▸ How to complete this task
Beneath this task are records; print exactly the stretch of them from the line with "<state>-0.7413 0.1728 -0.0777" through the line with "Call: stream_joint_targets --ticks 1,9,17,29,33", both ends included.
··· Data for processing
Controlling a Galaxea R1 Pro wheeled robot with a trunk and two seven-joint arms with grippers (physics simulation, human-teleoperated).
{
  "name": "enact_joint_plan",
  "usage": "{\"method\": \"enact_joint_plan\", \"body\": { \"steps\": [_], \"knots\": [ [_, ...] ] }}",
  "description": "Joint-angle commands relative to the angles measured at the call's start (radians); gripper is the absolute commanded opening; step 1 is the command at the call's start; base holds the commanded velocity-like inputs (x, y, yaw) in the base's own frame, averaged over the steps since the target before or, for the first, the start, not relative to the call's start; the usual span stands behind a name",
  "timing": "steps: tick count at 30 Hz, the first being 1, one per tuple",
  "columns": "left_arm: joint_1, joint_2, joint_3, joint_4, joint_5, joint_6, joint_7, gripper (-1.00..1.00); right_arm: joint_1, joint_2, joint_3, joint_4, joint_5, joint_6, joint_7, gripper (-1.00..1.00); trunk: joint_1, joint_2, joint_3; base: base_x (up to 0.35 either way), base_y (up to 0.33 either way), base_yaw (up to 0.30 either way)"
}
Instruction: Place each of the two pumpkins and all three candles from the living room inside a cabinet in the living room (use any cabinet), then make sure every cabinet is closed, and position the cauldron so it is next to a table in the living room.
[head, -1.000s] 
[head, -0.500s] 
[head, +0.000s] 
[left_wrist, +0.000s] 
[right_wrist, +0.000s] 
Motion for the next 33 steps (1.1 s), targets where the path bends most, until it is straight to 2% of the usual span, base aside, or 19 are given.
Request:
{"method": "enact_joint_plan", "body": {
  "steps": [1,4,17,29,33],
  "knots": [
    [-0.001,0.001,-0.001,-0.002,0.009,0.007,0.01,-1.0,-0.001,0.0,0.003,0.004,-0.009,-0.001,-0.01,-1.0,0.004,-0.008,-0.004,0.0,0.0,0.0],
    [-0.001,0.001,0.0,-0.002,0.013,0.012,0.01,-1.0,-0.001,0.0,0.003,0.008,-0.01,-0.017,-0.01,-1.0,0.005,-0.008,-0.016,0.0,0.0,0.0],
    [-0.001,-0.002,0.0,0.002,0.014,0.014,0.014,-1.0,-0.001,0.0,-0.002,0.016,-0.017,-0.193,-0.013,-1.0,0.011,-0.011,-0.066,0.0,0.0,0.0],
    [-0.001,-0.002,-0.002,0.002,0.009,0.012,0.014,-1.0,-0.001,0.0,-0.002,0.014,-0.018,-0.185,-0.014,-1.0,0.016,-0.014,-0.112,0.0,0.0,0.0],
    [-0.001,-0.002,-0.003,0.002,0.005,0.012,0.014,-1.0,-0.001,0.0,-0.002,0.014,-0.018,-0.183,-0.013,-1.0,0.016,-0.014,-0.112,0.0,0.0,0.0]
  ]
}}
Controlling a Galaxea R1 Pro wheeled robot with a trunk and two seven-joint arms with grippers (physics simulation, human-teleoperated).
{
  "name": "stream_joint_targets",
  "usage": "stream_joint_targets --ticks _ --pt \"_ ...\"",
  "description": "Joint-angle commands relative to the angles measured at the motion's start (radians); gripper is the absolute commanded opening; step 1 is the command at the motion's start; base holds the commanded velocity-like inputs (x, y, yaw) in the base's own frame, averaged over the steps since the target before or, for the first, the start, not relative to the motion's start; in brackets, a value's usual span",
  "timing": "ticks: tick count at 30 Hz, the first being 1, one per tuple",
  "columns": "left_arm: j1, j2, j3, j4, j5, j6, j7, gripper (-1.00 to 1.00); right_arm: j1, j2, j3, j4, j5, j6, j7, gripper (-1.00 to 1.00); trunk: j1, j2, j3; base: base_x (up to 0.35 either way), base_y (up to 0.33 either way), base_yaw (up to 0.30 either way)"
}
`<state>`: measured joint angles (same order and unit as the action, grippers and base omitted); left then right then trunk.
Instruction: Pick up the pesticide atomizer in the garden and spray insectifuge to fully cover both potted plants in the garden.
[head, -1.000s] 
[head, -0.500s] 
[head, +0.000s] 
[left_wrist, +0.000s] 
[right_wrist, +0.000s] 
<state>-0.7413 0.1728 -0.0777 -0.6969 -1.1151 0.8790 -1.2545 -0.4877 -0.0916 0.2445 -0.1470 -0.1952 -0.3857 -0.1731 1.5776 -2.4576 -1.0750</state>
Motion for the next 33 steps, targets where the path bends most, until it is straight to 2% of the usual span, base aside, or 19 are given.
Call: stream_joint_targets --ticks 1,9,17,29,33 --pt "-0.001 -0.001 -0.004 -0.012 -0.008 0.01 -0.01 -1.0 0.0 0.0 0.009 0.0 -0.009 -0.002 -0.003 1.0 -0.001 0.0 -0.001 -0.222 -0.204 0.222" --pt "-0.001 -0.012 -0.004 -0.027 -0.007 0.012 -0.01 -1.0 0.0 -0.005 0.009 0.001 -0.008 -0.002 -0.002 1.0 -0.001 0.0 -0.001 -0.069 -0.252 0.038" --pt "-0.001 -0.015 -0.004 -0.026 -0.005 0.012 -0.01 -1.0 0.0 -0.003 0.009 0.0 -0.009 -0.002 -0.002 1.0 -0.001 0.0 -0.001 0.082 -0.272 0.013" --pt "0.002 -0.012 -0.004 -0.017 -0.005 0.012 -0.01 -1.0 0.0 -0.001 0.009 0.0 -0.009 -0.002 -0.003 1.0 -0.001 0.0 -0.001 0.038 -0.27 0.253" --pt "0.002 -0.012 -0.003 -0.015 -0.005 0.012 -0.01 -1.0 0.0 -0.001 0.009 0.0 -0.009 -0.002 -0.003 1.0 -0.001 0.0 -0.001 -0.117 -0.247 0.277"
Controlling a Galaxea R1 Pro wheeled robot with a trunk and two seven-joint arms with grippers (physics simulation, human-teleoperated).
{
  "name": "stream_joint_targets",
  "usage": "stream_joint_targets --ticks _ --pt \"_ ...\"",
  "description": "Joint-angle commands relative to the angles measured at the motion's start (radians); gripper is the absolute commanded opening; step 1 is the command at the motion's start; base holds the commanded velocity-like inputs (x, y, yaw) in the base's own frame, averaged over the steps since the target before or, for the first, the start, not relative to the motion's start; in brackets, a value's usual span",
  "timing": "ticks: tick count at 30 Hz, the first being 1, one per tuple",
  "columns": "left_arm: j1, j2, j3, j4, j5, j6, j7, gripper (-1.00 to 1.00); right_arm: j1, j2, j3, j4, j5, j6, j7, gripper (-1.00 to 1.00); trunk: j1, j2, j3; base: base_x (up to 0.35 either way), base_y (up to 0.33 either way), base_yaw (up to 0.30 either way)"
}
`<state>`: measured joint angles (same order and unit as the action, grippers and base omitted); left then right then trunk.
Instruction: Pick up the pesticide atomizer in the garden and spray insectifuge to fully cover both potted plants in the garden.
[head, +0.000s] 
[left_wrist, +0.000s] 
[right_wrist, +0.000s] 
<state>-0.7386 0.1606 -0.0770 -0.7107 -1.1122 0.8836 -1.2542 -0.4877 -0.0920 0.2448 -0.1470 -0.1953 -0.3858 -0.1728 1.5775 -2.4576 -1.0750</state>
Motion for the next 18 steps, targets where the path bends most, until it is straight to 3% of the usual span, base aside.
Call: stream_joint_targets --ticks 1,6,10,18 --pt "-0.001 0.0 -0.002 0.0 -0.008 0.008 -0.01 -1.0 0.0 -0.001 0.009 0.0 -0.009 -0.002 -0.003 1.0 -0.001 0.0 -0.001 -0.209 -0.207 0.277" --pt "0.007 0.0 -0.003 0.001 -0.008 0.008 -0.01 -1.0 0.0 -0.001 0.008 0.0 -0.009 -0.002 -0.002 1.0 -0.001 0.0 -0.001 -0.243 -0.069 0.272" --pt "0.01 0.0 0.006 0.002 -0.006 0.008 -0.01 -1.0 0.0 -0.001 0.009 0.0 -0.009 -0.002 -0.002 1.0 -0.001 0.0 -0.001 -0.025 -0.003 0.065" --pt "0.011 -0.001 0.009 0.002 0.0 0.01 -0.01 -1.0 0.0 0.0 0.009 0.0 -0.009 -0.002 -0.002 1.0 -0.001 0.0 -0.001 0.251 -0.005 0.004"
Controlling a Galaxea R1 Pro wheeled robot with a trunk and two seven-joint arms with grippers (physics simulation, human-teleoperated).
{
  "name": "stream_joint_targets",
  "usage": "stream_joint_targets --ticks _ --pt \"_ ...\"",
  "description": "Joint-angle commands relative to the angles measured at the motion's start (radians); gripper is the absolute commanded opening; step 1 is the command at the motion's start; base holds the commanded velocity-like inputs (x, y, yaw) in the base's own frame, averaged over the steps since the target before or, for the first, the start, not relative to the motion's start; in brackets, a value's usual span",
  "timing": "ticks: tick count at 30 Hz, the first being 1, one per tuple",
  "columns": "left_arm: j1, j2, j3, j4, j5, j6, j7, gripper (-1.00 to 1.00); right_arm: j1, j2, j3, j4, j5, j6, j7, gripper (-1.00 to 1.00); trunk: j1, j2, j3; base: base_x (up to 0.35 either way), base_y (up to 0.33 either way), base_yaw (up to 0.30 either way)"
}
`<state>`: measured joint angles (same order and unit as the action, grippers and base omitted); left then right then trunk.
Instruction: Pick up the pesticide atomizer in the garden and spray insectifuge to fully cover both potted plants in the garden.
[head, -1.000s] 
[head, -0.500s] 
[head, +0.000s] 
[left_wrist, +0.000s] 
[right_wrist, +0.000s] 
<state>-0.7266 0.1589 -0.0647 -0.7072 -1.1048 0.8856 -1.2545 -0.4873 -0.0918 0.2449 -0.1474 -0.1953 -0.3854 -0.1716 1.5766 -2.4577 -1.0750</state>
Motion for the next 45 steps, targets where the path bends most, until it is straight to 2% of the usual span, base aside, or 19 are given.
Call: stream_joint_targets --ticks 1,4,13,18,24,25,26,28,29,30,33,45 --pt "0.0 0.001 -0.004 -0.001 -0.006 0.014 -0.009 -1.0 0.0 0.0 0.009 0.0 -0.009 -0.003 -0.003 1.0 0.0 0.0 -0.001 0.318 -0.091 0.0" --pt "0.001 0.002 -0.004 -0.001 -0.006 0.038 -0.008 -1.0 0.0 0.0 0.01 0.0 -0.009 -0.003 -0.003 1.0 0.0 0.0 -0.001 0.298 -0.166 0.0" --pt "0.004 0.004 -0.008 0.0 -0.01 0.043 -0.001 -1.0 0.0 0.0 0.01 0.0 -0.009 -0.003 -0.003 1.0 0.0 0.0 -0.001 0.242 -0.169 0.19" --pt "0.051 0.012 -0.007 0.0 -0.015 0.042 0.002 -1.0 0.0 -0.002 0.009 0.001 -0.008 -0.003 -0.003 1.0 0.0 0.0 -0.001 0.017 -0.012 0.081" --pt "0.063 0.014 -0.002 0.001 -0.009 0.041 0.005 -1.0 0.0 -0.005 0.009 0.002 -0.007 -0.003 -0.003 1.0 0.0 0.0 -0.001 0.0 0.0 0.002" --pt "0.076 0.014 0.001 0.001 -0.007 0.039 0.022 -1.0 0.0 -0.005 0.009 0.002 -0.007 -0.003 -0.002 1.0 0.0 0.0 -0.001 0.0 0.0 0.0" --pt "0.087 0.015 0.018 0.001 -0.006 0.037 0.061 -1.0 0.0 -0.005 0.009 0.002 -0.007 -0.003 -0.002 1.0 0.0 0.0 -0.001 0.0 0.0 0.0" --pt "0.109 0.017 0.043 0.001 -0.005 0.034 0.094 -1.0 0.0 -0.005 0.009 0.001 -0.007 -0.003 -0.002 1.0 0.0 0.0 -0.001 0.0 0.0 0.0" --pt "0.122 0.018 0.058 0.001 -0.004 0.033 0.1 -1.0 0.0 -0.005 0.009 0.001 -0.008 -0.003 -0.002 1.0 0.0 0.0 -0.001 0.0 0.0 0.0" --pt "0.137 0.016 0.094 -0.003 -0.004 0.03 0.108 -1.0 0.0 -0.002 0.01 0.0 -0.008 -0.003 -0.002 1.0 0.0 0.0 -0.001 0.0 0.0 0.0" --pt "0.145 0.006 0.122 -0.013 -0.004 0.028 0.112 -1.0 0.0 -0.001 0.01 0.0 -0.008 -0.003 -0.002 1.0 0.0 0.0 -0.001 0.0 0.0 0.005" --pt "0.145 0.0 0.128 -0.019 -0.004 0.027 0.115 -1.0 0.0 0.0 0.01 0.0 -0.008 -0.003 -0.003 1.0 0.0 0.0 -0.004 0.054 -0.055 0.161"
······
▸ Written response
<state>-0.7413 0.1728 -0.0777 -0.6969 -1.1151 0.8790 -1.2545 -0.4877 -0.0916 0.2445 -0.1470 -0.1952 -0.3857 -0.1731 1.5776 -2.4576 -1.0750</state>
Motion for the next 33 steps, targets where the path bends most, until it is straight to 2% of the usual span, base aside, or 19 are given.
Call: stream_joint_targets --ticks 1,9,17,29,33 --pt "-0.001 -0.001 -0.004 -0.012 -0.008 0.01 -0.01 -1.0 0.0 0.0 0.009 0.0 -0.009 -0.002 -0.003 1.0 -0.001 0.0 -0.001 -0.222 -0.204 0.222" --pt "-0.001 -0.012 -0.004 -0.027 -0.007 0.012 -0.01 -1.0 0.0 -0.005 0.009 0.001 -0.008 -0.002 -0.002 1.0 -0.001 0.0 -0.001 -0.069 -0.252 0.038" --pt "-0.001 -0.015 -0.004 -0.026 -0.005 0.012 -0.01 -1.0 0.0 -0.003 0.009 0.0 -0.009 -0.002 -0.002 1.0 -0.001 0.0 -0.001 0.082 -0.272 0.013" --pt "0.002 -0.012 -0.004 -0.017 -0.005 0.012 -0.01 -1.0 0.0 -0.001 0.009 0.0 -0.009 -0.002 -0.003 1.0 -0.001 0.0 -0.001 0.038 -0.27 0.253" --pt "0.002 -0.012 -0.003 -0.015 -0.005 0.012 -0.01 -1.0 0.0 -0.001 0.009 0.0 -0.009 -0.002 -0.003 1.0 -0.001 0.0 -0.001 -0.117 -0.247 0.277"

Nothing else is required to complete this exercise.